[INPUT DATA]

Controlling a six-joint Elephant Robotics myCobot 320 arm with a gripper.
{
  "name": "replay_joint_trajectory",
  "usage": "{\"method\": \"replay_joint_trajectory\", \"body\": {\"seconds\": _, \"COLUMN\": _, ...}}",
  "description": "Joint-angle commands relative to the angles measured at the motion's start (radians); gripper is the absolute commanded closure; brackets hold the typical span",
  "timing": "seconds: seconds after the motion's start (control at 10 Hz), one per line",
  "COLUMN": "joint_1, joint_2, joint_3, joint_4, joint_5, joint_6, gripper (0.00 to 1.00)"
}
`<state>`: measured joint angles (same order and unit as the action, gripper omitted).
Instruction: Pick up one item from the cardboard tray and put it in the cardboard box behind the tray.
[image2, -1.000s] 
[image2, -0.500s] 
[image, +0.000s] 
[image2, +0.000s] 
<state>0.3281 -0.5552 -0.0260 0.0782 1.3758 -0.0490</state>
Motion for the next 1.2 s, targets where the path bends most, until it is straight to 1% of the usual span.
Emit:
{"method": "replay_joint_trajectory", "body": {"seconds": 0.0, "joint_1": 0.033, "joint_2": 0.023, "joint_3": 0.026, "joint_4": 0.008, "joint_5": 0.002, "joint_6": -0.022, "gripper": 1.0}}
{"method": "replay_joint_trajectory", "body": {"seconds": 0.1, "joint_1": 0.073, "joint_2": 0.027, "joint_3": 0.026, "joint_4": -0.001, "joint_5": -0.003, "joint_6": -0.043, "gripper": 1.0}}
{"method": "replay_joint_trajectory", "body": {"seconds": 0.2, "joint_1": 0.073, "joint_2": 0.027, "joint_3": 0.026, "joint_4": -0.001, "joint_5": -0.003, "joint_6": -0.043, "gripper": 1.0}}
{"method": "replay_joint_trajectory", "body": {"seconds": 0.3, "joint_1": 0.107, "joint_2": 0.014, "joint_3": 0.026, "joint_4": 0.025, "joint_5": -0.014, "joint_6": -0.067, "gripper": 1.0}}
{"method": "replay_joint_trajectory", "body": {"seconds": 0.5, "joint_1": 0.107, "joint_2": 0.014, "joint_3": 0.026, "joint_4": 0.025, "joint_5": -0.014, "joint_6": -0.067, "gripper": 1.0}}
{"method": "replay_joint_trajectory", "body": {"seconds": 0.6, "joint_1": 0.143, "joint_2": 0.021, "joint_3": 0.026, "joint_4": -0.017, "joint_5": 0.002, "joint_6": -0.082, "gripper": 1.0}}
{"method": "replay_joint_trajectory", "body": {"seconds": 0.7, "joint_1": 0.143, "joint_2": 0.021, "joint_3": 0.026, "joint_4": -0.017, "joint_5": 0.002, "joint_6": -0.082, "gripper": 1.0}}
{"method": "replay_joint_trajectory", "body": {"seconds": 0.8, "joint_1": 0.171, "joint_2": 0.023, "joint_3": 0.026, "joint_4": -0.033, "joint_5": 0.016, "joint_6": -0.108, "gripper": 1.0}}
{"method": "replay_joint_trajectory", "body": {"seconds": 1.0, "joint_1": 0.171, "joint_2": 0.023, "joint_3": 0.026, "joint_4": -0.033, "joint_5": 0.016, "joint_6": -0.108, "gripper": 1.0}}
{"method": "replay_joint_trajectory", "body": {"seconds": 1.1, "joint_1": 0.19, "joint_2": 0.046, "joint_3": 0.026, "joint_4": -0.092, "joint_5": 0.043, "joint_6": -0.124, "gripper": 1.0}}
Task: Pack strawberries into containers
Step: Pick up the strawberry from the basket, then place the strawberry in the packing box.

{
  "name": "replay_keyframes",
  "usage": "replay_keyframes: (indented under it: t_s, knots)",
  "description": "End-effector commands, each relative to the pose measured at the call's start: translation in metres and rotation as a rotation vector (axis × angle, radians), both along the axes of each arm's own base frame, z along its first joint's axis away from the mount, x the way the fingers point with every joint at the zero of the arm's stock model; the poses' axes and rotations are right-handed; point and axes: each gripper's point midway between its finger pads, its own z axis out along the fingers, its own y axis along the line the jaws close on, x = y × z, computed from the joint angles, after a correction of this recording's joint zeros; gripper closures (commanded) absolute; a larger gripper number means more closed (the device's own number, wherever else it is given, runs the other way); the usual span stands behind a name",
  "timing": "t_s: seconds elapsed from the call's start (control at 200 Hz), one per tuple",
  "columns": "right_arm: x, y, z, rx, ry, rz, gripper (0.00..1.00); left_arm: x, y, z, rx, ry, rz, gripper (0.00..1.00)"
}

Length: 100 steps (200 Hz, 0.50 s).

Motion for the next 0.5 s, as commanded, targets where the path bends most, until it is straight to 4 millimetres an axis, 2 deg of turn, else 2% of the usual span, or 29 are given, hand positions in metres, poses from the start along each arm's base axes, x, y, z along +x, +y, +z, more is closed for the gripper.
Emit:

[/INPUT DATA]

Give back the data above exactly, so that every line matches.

> _RESULT_:
Controlling a six-joint Elephant Robotics myCobot 320 arm with a gripper.
{
  "name": "replay_joint_trajectory",
  "usage": "{\"method\": \"replay_joint_trajectory\", \"body\": {\"seconds\": _, \"COLUMN\": _, ...}}",
  "description": "Joint-angle commands relative to the angles measured at the motion's start (radians); gripper is the absolute commanded closure; brackets hold the typical span",
  "timing": "seconds: seconds after the motion's start (control at 10 Hz), one per line",
  "COLUMN": "joint_1, joint_2, joint_3, joint_4, joint_5, joint_6, gripper (0.00 to 1.00)"
}
`<state>`: measured joint angles (same order and unit as the action, gripper omitted).
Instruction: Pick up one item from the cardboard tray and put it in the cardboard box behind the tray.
[image2, -1.000s] 
[image2, -0.500s] 
[image, +0.000s] 
[image2, +0.000s] 
<state>0.3281 -0.5552 -0.0260 0.0782 1.3758 -0.0490</state>
Motion for the next 1.2 s, targets where the path bends most, until it is straight to 1% of the usual span.
Emit:
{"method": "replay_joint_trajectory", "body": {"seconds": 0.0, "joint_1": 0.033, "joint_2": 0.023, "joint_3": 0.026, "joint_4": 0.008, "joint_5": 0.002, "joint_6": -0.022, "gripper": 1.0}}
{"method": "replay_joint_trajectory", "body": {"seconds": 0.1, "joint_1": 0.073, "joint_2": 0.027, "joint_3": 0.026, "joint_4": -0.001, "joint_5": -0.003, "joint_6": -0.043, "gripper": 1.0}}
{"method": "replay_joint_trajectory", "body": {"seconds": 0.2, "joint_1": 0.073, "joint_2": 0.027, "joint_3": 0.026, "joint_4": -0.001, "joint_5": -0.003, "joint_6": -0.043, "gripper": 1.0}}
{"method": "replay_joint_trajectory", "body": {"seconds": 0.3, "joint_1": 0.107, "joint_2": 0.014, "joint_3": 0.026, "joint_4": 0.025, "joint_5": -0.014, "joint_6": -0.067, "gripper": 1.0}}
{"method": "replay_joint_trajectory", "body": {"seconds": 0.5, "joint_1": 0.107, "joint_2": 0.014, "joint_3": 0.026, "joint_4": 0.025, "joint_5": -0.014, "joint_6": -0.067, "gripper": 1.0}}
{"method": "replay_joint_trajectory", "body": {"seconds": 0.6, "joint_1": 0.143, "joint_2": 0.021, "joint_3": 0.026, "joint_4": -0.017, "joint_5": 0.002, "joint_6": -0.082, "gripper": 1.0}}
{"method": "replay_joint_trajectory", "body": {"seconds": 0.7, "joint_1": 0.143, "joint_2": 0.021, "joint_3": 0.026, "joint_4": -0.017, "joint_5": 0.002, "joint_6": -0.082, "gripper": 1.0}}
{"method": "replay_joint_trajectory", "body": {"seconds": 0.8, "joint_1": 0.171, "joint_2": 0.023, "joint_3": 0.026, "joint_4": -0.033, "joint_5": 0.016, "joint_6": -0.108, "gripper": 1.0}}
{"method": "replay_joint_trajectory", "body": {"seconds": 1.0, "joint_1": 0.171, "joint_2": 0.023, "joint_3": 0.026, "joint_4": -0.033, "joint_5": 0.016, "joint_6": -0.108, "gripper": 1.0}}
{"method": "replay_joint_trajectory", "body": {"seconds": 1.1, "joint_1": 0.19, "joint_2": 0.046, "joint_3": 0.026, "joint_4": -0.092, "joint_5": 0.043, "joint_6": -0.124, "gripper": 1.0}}
Task: Pack strawberries into containers
Step: Pick up the strawberry from the basket, then place the strawberry in the packing box.

{
  "name": "replay_keyframes",
  "usage": "replay_keyframes: (indented under it: t_s, knots)",
  "description": "End-effector commands, each relative to the pose measured at the call's start: translation in metres and rotation as a rotation vector (axis × angle, radians), both along the axes of each arm's own base frame, z along its first joint's axis away from the mount, x the way the fingers point with every joint at the zero of the arm's stock model; the poses' axes and rotations are right-handed; point and axes: each gripper's point midway between its finger pads, its own z axis out along the fingers, its own y axis along the line the jaws close on, x = y × z, computed from the joint angles, after a correction of this recording's joint zeros; gripper closures (commanded) absolute; a larger gripper number means more closed (the device's own number, wherever else it is given, runs the other way); the usual span stands behind a name",
  "timing": "t_s: seconds elapsed from the call's start (control at 200 Hz), one per tuple",
  "columns": "right_arm: x, y, z, rx, ry, rz, gripper (0.00..1.00); left_arm: x, y, z, rx, ry, rz, gripper (0.00..1.00)"
}

Length: 100 steps (200 Hz, 0.50 s).

Motion for the next 0.5 s, as commanded, targets where the path bends most, until it is straight to 4 millimetres an axis, 2 deg of turn, else 2% of the usual span, or 29 are given, hand positions in metres, poses from the start along each arm's base axes, x, y, z along +x, +y, +z, more is closed for the gripper.
Emit:

That completes the output for this exercise.